Namorar é difícil. A gente não para em lugar nenhum. Treino uma semana aqui e fico um mês longe. É difícil ter um relacionamento mais longo, mas claro, sempre que posso, tento namorar. Nós temos vida, também.

Você sempre quis ser tenista? Nunca pensou em outro esporte?
Eu comecei no tênis cedo. Jogo desde os três anos. Mas, claro, amo futebol. Sempre quando posso brincar, brinco. Mas nunca pensei em trocar, até porque meu pai era meu treinador, jogava tênis comigo.

Orlando Luz Orlandinho final Jogos Olímpicos Nanquim (Foto: Wander Roberto/Inovafoto/COB)Orlandinho foi prata nos Jogos Olímpicos da Juventude, em Nanquim (Foto: Wander Roberto/Inovafoto/COB)
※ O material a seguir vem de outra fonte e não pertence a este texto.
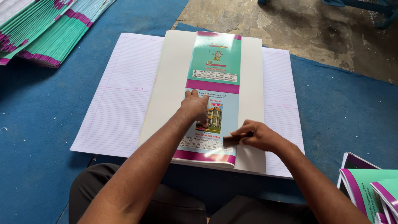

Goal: The person inserts a printed cover sheet into a stack of blank pages, folds it over the spine, and presses the fold with a wooden block. The person repeats this process for multiple notebooks, stacking the finished units to the left.

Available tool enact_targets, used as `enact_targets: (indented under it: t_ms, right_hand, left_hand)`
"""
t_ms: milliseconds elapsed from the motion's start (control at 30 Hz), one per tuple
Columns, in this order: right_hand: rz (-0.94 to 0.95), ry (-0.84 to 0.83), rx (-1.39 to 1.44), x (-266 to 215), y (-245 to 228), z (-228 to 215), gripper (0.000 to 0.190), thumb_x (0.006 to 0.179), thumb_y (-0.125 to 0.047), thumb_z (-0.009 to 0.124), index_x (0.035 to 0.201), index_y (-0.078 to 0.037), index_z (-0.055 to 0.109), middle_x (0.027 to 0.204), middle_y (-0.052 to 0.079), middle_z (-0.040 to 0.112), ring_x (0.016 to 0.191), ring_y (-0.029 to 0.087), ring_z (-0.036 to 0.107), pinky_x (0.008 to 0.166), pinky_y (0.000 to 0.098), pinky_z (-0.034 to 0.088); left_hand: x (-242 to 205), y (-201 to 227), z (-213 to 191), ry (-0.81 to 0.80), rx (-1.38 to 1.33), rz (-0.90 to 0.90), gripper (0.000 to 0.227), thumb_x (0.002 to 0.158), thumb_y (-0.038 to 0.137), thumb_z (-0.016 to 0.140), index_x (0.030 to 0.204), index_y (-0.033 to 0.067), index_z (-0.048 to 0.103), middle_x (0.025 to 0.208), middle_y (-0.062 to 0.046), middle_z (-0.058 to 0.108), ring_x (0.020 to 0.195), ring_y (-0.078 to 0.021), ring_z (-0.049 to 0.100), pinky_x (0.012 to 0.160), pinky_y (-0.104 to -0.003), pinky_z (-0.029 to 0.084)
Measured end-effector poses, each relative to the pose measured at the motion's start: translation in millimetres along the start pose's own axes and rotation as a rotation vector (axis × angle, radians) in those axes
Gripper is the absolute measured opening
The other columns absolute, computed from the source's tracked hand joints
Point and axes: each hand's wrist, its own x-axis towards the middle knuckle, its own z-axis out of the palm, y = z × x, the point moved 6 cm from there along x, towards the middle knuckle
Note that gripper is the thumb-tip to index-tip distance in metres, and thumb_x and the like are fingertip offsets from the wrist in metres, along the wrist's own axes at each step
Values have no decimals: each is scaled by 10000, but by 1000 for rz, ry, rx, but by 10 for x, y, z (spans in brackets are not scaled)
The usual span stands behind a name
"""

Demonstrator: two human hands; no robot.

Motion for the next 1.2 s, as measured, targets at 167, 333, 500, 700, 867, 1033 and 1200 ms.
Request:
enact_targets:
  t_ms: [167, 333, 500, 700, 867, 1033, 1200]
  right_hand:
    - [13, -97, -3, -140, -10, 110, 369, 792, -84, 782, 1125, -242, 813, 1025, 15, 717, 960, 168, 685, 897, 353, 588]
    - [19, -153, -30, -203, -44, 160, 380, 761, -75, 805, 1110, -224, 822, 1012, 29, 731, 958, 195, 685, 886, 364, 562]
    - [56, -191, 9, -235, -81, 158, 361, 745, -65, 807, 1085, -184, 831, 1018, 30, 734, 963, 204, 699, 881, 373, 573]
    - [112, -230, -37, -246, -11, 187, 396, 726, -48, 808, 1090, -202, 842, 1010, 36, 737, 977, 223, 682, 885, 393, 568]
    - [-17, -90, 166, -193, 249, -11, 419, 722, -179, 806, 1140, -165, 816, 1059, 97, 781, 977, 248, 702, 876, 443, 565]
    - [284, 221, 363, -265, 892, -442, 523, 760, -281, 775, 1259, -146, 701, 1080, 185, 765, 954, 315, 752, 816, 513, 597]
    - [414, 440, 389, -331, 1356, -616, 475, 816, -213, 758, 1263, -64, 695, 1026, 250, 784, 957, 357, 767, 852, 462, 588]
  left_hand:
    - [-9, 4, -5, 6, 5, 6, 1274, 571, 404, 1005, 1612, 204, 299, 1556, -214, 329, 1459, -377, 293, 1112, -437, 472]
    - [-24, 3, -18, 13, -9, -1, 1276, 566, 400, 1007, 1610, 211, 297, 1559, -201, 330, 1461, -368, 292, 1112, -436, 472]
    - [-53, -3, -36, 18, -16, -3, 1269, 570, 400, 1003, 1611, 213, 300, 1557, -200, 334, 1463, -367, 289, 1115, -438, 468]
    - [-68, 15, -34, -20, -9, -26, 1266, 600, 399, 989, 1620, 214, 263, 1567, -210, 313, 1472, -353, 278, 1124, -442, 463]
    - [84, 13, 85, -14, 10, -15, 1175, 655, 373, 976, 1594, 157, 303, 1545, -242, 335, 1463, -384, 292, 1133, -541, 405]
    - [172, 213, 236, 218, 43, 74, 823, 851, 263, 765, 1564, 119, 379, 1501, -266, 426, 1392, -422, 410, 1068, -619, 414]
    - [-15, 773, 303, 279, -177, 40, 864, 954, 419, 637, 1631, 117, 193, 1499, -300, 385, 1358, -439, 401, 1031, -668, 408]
No Rio Grande do Sul você é gremista ou colorado?
Sou colorado. Quando eu morava no Rio Grande do Sul, acompanhava bastante. Acompanhei em 2006, acompanhava bem. Me lembro da final, de tudo, mas hoje, só acompanho a seleção brasileira. Se bem que, do jeito que anda, nem a Seleção tenho acompanhado.
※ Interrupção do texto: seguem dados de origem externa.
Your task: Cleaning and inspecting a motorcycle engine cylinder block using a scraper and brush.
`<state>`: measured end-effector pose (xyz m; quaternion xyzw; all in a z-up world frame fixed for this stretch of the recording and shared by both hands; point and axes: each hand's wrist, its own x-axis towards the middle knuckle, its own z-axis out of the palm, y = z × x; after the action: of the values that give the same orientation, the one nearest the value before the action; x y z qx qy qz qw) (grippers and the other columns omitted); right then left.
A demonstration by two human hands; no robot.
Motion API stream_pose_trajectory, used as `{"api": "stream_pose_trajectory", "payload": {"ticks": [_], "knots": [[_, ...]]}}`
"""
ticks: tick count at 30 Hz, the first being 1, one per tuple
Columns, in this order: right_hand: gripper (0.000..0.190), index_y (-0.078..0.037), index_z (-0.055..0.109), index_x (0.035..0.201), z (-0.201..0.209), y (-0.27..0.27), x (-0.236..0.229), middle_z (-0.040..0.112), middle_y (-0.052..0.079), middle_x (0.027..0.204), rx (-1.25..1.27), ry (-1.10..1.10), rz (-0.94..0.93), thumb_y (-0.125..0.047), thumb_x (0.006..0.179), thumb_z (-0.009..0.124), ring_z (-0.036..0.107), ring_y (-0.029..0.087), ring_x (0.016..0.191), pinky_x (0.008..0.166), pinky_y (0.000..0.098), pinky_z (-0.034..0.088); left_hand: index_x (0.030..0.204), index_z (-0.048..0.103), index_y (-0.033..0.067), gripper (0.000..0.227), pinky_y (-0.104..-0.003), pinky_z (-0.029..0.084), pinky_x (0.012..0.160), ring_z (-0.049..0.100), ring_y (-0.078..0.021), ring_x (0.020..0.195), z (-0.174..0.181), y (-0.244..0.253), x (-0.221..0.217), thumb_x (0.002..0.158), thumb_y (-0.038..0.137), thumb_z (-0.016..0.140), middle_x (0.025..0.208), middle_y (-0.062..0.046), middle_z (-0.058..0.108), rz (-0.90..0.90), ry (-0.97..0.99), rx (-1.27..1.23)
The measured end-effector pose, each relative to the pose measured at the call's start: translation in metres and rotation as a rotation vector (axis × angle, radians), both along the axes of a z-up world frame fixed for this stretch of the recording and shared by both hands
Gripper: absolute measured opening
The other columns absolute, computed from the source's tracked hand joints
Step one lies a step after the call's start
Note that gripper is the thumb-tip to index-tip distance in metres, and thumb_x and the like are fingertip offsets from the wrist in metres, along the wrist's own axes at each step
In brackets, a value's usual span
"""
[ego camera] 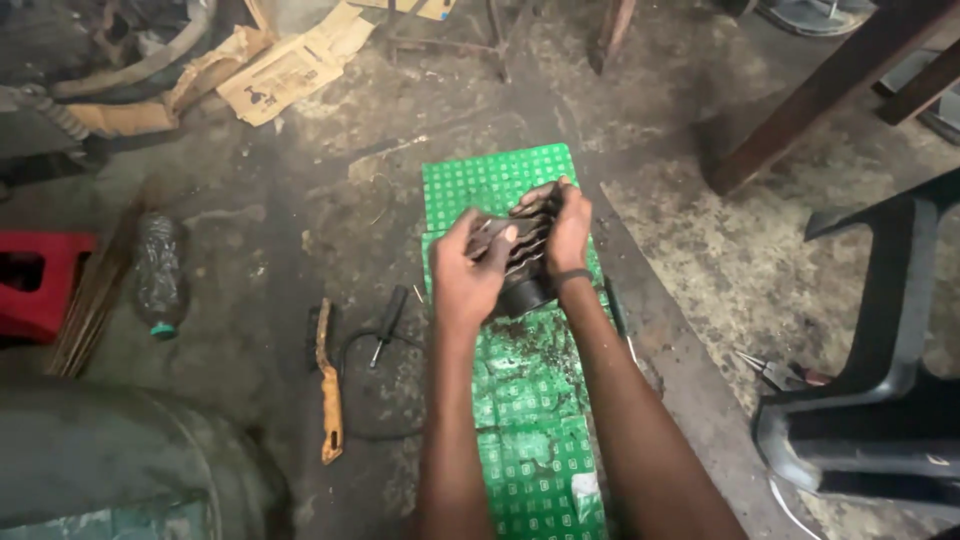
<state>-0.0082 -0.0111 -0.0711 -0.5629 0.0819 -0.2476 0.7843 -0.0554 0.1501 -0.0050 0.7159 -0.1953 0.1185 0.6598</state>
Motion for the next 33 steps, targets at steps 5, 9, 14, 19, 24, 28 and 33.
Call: {"api": "stream_pose_trajectory", "payload": {"ticks": [5,9,14,19,24,28,33], "knots": [[0.06,0.003,0.069,0.081,-0.011,0.0,-0.001,0.07,0.011,0.077,-0.103,0.015,-0.078,-0.04,0.105,0.034,0.063,0.019,0.071,0.074,0.0343,0.051,0.119,0.066,-0.0009,0.024,-0.029,0.057,0.079,0.068,-0.0107,0.089,0.007,-0.006,0.003,0.095,-0.003,0.063,0.098,-0.009,0.075,-0.072,-0.029,-0.114],[0.059,0.002,0.069,0.081,-0.027,-0.01,0.008,0.071,0.011,0.079,-0.079,-0.034,-0.064,-0.04,0.106,0.035,0.063,0.018,0.073,0.075,0.0328,0.05,0.114,0.07,-0.0009,0.02,-0.029,0.057,0.084,0.07,-0.0129,0.093,-0.003,-0.007,0.01,0.095,-0.004,0.062,0.103,-0.009,0.075,-0.077,-0.058,-0.137],[0.06,0.002,0.071,0.082,-0.028,-0.009,0.013,0.069,0.01,0.077,-0.078,0.015,-0.09,-0.042,0.104,0.036,0.062,0.018,0.071,0.072,0.0329,0.049,0.111,0.071,-0.0012,0.013,-0.029,0.056,0.09,0.07,-0.014,0.098,0.02,0.003,0.008,0.099,-0.002,0.065,0.105,-0.009,0.075,-0.009,-0.127,-0.162],[0.058,0.0,0.069,0.083,-0.024,-0.008,0.015,0.068,0.009,0.077,0.011,0.076,-0.075,-0.043,0.104,0.037,0.061,0.019,0.07,0.068,0.0333,0.047,0.114,0.069,-0.001,0.016,-0.029,0.055,0.088,0.07,-0.0137,0.094,0.003,-0.003,0.013,0.099,0.0,0.064,0.103,-0.01,0.073,-0.049,-0.124,-0.03],[0.06,0.0,0.069,0.082,-0.033,-0.018,0.014,0.07,0.012,0.076,-0.039,-0.006,-0.058,-0.042,0.105,0.033,0.064,0.02,0.07,0.072,0.0338,0.051,0.109,0.073,0.0002,0.012,-0.029,0.055,0.084,0.068,-0.0128,0.092,0.012,0.011,0.015,0.099,0.002,0.067,0.099,-0.009,0.076,-0.105,-0.067,-0.092],[0.058,-0.001,0.065,0.079,-0.047,-0.023,0.024,0.071,0.014,0.074,0.03,-0.068,0.034,-0.042,0.104,0.031,0.068,0.023,0.068,0.074,0.0362,0.055,0.111,0.073,-0.0002,0.012,-0.029,0.055,0.087,0.069,-0.0125,0.095,0.001,0.012,0.036,0.101,0.002,0.068,0.104,-0.009,0.076,-0.125,-0.151,-0.14],[0.054,-0.001,0.066,0.081,-0.048,-0.026,0.023,0.069,0.015,0.075,0.108,-0.026,0.054,-0.04,0.103,0.036,0.067,0.025,0.069,0.073,0.0389,0.053,0.109,0.075,0.0006,0.014,-0.027,0.056,0.079,0.067,-0.0102,0.086,-0.017,0.012,0.039,0.096,0.003,0.069,0.095,-0.006,0.076,-0.159,0.053,-0.056]]}}
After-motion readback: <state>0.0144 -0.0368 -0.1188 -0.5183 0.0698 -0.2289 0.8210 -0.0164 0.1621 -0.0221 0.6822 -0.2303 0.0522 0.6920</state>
Costuma visitar Carazinho com Frequência?
É muito difícil. Quase nunca dá. Quando estou aqui, estou descansando. Carazinho é longe. Acabo ficando aqui por Santa Catarina, para descansar.

Aos 17 anos, qual é o principal sonho do Orlandinho?
É o sonho de todo o tenista. Ser campeão de Grand Slams, conquistar torneios importantes e chegar ao número 1 do ranking.